O reconhecimento do projeto na 17ª Edição dos Prémios de Boas Práticas em Saúde é um testemunho da sua inovação e impacto. Serve também como um incentivo para outras instituições de saúde explorarem formas de integrar práticas sustentáveis nos seus serviços e operações.
À medida que o mundo enfrenta desafios crescentes relacionados com as alterações climáticas e a sustentabilidade ambiental, iniciativas como esta ganham ainda mais relevância. O setor da saúde, como um dos maiores consumidores de recursos e produtor de resíduos, tem um papel crucial a desempenhar na promoção de práticas mais sustentáveis.

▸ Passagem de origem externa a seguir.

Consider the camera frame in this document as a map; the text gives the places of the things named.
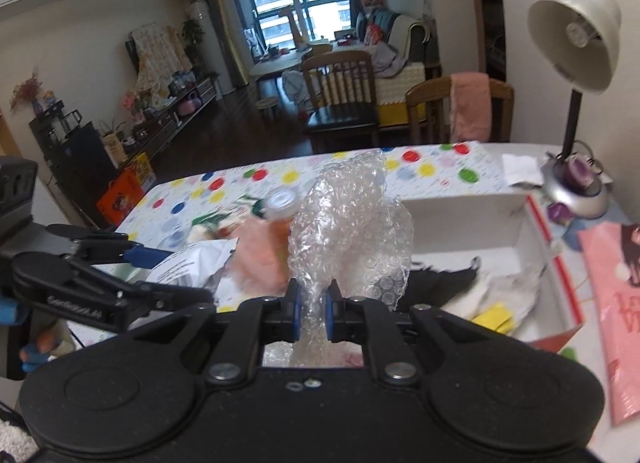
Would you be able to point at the paper bag with plant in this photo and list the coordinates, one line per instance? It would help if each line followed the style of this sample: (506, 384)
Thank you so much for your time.
(114, 143)

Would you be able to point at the pink shopping bag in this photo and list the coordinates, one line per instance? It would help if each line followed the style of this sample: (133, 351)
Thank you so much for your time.
(615, 318)

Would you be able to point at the dried flowers in vase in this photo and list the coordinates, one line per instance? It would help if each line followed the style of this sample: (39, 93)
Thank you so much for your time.
(27, 90)

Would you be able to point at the purple plastic cup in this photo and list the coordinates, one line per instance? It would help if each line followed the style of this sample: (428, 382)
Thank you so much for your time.
(580, 170)

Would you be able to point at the white desk lamp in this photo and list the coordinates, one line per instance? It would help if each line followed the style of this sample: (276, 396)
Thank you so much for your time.
(575, 33)

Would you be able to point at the white paper napkin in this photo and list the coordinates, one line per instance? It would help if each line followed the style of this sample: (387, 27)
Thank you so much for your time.
(522, 170)

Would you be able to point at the grey white bundle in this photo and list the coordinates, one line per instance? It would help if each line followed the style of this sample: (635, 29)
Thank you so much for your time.
(296, 85)

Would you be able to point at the white standing air conditioner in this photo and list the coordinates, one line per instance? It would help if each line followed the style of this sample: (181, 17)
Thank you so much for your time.
(207, 43)

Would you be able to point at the sofa with cream covers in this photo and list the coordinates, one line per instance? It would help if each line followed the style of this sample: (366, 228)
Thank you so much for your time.
(400, 88)

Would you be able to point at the grey and yellow curtain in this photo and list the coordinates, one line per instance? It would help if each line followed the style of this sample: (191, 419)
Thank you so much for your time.
(220, 18)

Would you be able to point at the yellow paper piece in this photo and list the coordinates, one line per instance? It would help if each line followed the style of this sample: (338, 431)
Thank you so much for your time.
(492, 319)

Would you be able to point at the yellow box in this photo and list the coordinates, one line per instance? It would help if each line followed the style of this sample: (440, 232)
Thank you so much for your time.
(140, 165)

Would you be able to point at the floral draped cloth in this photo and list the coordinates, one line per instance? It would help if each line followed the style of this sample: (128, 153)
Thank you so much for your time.
(160, 58)

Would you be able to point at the pink flowers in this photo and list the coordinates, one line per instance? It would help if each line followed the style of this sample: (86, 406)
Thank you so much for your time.
(136, 105)

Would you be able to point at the red and white cardboard box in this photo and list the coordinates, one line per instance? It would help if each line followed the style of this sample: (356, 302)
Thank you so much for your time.
(475, 223)

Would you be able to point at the wooden coffee table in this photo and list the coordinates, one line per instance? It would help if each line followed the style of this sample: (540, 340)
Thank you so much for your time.
(275, 65)

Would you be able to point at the bubble wrap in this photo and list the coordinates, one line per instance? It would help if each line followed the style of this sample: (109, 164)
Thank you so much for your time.
(350, 223)

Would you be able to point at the printed white cloth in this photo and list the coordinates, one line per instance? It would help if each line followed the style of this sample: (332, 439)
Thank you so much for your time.
(220, 228)

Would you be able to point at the wooden door frame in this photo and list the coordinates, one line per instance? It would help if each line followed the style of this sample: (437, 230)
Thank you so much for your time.
(480, 3)

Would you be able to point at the wooden chair with dark seat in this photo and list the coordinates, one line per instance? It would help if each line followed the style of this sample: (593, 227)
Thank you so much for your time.
(340, 88)

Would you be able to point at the person's left hand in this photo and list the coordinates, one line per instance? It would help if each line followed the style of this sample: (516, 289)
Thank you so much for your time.
(47, 343)

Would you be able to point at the pink fluffy cloth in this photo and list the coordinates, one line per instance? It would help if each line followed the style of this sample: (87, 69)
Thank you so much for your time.
(255, 258)

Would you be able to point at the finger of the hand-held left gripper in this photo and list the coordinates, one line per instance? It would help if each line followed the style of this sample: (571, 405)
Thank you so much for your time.
(100, 283)
(147, 257)

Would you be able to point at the dark wooden media cabinet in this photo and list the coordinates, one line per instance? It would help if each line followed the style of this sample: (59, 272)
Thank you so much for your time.
(170, 118)

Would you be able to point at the white plastic mailer bag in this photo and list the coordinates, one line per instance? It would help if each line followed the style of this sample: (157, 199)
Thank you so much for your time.
(195, 263)

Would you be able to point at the glass kettle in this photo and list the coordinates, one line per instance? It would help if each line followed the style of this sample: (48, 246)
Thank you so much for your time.
(71, 123)

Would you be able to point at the green potted plant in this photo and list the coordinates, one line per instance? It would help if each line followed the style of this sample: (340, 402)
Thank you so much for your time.
(192, 38)

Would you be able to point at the small wooden stool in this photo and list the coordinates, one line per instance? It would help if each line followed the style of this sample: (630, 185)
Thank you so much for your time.
(267, 104)

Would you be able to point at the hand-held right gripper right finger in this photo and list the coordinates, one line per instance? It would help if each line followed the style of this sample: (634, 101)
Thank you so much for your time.
(330, 310)

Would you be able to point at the pink towel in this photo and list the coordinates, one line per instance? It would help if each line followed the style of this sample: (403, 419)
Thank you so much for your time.
(470, 108)

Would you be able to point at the orange juice bottle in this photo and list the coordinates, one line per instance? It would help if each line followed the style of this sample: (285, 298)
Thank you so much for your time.
(280, 203)

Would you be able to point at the black cloth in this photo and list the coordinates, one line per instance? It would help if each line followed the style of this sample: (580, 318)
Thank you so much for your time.
(440, 288)

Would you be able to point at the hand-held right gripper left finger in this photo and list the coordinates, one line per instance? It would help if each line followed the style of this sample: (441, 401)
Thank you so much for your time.
(295, 303)

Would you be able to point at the black cabinet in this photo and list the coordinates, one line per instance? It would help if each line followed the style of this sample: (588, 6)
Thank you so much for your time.
(80, 163)

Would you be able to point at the orange bag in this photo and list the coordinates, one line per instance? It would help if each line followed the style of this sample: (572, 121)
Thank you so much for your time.
(120, 198)

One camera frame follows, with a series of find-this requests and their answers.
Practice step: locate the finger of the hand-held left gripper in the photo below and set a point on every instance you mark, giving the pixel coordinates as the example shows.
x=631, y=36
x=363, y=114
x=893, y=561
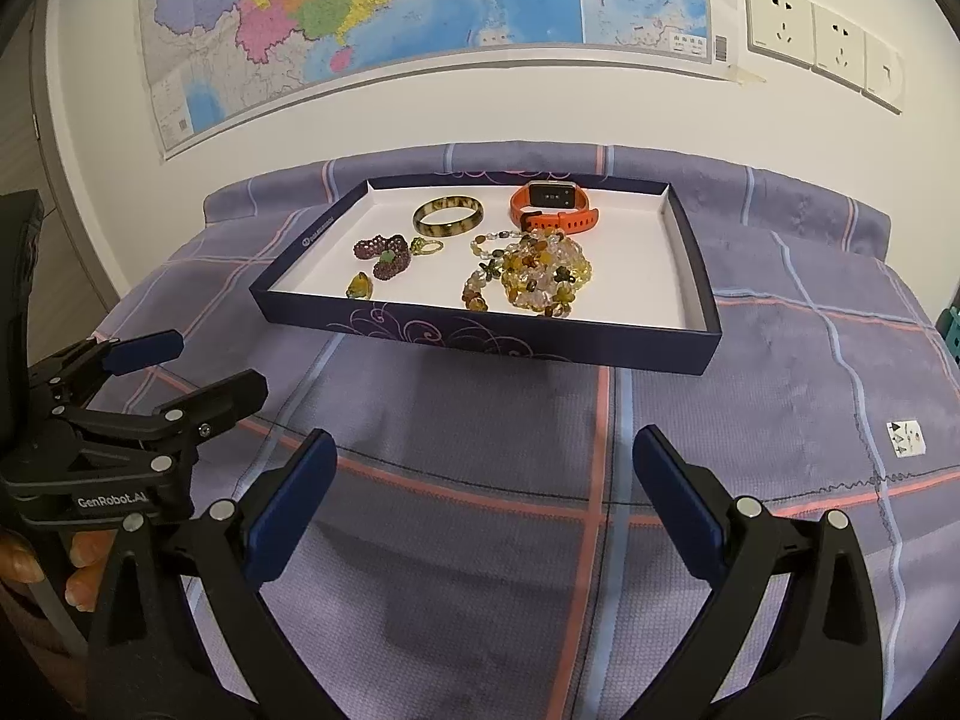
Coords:
x=217, y=397
x=146, y=352

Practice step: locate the teal plastic stool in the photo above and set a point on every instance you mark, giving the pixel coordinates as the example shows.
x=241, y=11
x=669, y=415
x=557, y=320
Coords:
x=951, y=334

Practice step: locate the tortoiseshell bangle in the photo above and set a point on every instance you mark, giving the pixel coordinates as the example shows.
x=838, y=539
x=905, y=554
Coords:
x=424, y=225

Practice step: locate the colourful wall map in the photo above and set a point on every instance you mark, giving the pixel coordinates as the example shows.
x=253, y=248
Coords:
x=412, y=7

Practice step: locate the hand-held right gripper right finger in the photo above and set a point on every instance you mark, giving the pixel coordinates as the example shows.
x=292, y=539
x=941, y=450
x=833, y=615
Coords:
x=679, y=510

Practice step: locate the dark blue shallow box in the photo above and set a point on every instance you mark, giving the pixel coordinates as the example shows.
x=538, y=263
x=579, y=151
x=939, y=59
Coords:
x=637, y=262

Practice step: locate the white wall socket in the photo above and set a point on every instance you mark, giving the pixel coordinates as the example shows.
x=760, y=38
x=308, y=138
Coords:
x=838, y=45
x=780, y=22

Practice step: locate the white wall switch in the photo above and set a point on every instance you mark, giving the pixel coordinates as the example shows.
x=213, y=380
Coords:
x=883, y=73

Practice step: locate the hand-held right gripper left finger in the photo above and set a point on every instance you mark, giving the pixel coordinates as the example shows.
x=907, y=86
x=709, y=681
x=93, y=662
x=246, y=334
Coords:
x=289, y=510

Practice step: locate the amber yellow pendant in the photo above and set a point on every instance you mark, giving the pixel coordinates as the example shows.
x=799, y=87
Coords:
x=360, y=286

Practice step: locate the purple plaid blanket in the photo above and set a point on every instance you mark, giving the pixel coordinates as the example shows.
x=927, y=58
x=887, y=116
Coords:
x=487, y=427

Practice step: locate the small white tag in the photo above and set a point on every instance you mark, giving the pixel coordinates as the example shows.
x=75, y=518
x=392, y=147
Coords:
x=907, y=439

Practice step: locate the person's left hand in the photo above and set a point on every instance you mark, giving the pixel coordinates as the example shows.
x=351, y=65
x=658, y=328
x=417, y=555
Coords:
x=86, y=574

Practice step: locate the orange smartwatch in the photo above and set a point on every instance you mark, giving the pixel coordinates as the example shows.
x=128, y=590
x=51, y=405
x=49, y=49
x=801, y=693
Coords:
x=559, y=221

O projeto “Diabetes e o meio ambiente” demonstra que é possível conciliar cuidados de saúde de qualidade com responsabilidade ambiental. Ao fazê-lo, não só melhora a qualidade de vida dos pacientes, mas também contribui para um futuro mais sustentável para todos.
Em conclusão, o projeto apresentado por Sandra Soares e Filipa Espada na 17ª Edição dos Prémios de Boas Práticas em Saúde representa um avanço significativo na gestão de resíduos médicos e na promoção da sustentabilidade no setor da saúde. A sua abordagem inovadora, que combina educação, envolvimento do paciente e colaboração multidisciplinar, oferece um modelo promissor para outras instituições de saúde que procuram reduzir o seu impacto ambiental sem comprometer a qualidade dos cuidados prestados.
Em última análise, o projeto “Diabetes e o meio ambiente” não é apenas sobre a gestão de resíduos médicos; é sobre repensar a forma como abordamos os cuidados de saúde num mundo cada vez mais consciente dos desafios ambientais. Ao demonstrar que é possível melhorar simultaneamente os resultados de saúde e a sustentabilidade ambiental, este projeto abre caminho para uma nova era de cuidados de saúde mais holísticos e responsáveis.